Segment Start: DATA SECTION

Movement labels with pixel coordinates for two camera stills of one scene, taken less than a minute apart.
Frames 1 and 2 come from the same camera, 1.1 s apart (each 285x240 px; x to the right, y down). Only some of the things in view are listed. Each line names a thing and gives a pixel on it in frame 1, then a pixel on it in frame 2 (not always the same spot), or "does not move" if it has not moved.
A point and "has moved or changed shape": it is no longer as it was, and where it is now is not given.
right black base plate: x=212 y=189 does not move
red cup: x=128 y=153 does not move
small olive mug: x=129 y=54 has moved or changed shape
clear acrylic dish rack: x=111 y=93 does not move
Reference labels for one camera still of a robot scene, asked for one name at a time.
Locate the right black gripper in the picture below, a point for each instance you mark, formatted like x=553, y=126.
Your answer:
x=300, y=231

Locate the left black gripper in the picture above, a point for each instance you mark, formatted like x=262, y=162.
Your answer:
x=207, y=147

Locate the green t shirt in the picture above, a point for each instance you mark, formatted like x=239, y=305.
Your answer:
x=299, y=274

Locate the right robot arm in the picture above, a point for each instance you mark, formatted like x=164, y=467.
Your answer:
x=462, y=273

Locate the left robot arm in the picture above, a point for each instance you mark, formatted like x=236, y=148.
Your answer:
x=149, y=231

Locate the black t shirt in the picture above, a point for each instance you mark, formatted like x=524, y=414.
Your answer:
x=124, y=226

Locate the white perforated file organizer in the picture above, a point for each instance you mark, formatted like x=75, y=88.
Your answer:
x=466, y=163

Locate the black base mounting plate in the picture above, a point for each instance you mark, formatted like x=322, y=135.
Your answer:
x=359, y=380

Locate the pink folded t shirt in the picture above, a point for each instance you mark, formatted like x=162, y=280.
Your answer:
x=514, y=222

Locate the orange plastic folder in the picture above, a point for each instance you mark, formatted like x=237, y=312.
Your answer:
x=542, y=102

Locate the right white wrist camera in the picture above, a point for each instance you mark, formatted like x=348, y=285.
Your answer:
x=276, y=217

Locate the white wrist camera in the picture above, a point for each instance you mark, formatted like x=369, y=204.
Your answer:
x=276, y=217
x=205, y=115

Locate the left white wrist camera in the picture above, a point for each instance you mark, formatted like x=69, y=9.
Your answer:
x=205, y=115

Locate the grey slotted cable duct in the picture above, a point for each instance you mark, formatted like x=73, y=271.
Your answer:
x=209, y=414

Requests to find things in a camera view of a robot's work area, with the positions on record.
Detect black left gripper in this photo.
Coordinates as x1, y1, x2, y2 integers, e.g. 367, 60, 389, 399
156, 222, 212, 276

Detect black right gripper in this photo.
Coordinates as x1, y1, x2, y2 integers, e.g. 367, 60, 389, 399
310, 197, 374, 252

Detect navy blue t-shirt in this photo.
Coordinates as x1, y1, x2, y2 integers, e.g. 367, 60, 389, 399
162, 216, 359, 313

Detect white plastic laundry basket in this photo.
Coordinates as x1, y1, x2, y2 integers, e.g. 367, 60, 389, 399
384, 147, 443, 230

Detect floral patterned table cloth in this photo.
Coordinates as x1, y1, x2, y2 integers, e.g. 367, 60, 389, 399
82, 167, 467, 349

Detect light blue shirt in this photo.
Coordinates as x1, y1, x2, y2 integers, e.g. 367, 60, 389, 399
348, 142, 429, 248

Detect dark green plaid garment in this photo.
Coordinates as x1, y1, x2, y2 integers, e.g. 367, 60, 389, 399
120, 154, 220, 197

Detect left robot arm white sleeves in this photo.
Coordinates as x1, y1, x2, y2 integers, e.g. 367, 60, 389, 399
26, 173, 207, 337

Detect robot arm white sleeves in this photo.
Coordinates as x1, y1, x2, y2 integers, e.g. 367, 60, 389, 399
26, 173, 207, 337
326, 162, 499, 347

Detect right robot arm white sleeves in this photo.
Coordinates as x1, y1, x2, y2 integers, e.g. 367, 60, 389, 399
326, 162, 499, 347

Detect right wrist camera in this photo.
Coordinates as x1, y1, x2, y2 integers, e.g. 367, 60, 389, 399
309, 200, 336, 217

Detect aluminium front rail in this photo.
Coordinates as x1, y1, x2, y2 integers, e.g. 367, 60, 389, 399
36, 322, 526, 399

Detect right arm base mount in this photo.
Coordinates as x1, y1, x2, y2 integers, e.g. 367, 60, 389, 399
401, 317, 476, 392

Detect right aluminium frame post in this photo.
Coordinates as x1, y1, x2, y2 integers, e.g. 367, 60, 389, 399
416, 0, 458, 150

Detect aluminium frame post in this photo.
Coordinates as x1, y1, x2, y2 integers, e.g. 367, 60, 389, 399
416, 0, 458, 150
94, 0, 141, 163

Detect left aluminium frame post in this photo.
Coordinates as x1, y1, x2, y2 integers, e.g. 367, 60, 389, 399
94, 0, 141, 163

Segment End: DATA SECTION

◆ **YOUR INSTRUCTIONS**:
Returned text must match every record word for word.

◆ **TASK SOLUTION**:
Movement labels with pixel coordinates for two camera stills of one scene, taken less than a minute apart.
Frames 1 and 2 come from the same camera, 1.1 s apart (each 285x240 px; x to the right, y down). Only some of the things in view are listed. Each line names a thing and gives a pixel on it in frame 1, then a pixel on it in frame 2 (not always the same spot), or "does not move" if it has not moved.
A point and "has moved or changed shape": it is no longer as it was, and where it is now is not given.
right black base plate: x=212 y=189 does not move
red cup: x=128 y=153 does not move
small olive mug: x=129 y=54 has moved or changed shape
clear acrylic dish rack: x=111 y=93 does not move
Reference labels for one camera still of a robot scene, asked for one name at a time.
Locate the right black gripper in the picture below, a point for each instance you mark, formatted like x=553, y=126.
Your answer:
x=300, y=231

Locate the left black gripper in the picture above, a point for each instance you mark, formatted like x=262, y=162.
Your answer:
x=207, y=147

Locate the green t shirt in the picture above, a point for each instance you mark, formatted like x=239, y=305.
Your answer:
x=299, y=274

Locate the right robot arm in the picture above, a point for each instance you mark, formatted like x=164, y=467.
Your answer:
x=462, y=273

Locate the left robot arm in the picture above, a point for each instance you mark, formatted like x=236, y=148.
Your answer:
x=149, y=231

Locate the black t shirt in the picture above, a point for each instance you mark, formatted like x=524, y=414.
Your answer:
x=124, y=226

Locate the white perforated file organizer in the picture above, a point for each instance you mark, formatted like x=75, y=88.
Your answer:
x=466, y=163

Locate the black base mounting plate in the picture above, a point for each instance you mark, formatted like x=322, y=135.
Your answer:
x=359, y=380

Locate the pink folded t shirt in the picture above, a point for each instance you mark, formatted like x=162, y=280.
Your answer:
x=514, y=222

Locate the orange plastic folder in the picture above, a point for each instance you mark, formatted like x=237, y=312.
Your answer:
x=542, y=102

Locate the right white wrist camera in the picture above, a point for each instance you mark, formatted like x=348, y=285.
Your answer:
x=276, y=217

Locate the white wrist camera in the picture above, a point for each instance you mark, formatted like x=369, y=204.
Your answer:
x=276, y=217
x=205, y=115

Locate the left white wrist camera in the picture above, a point for each instance you mark, formatted like x=69, y=9.
Your answer:
x=205, y=115

Locate the grey slotted cable duct in the picture above, a point for each instance you mark, formatted like x=73, y=271.
Your answer:
x=209, y=414

Requests to find things in a camera view of a robot's work area, with the positions on record.
Detect black left gripper in this photo.
Coordinates as x1, y1, x2, y2 integers, e.g. 367, 60, 389, 399
156, 222, 212, 276

Detect black right gripper in this photo.
Coordinates as x1, y1, x2, y2 integers, e.g. 367, 60, 389, 399
310, 197, 374, 252

Detect navy blue t-shirt in this photo.
Coordinates as x1, y1, x2, y2 integers, e.g. 367, 60, 389, 399
162, 216, 359, 313

Detect white plastic laundry basket in this photo.
Coordinates as x1, y1, x2, y2 integers, e.g. 367, 60, 389, 399
384, 147, 443, 230

Detect floral patterned table cloth in this photo.
Coordinates as x1, y1, x2, y2 integers, e.g. 367, 60, 389, 399
82, 167, 467, 349

Detect light blue shirt in this photo.
Coordinates as x1, y1, x2, y2 integers, e.g. 367, 60, 389, 399
348, 142, 429, 248

Detect dark green plaid garment in this photo.
Coordinates as x1, y1, x2, y2 integers, e.g. 367, 60, 389, 399
120, 154, 220, 197

Detect left robot arm white sleeves in this photo.
Coordinates as x1, y1, x2, y2 integers, e.g. 367, 60, 389, 399
26, 173, 207, 337

Detect robot arm white sleeves in this photo.
Coordinates as x1, y1, x2, y2 integers, e.g. 367, 60, 389, 399
26, 173, 207, 337
326, 162, 499, 347

Detect right robot arm white sleeves in this photo.
Coordinates as x1, y1, x2, y2 integers, e.g. 367, 60, 389, 399
326, 162, 499, 347

Detect right wrist camera in this photo.
Coordinates as x1, y1, x2, y2 integers, e.g. 367, 60, 389, 399
309, 200, 336, 217

Detect aluminium front rail in this photo.
Coordinates as x1, y1, x2, y2 integers, e.g. 367, 60, 389, 399
36, 322, 526, 399

Detect right arm base mount in this photo.
Coordinates as x1, y1, x2, y2 integers, e.g. 367, 60, 389, 399
401, 317, 476, 392

Detect right aluminium frame post in this photo.
Coordinates as x1, y1, x2, y2 integers, e.g. 367, 60, 389, 399
416, 0, 458, 150

Detect aluminium frame post in this photo.
Coordinates as x1, y1, x2, y2 integers, e.g. 367, 60, 389, 399
416, 0, 458, 150
94, 0, 141, 163

Detect left aluminium frame post in this photo.
Coordinates as x1, y1, x2, y2 integers, e.g. 367, 60, 389, 399
94, 0, 141, 163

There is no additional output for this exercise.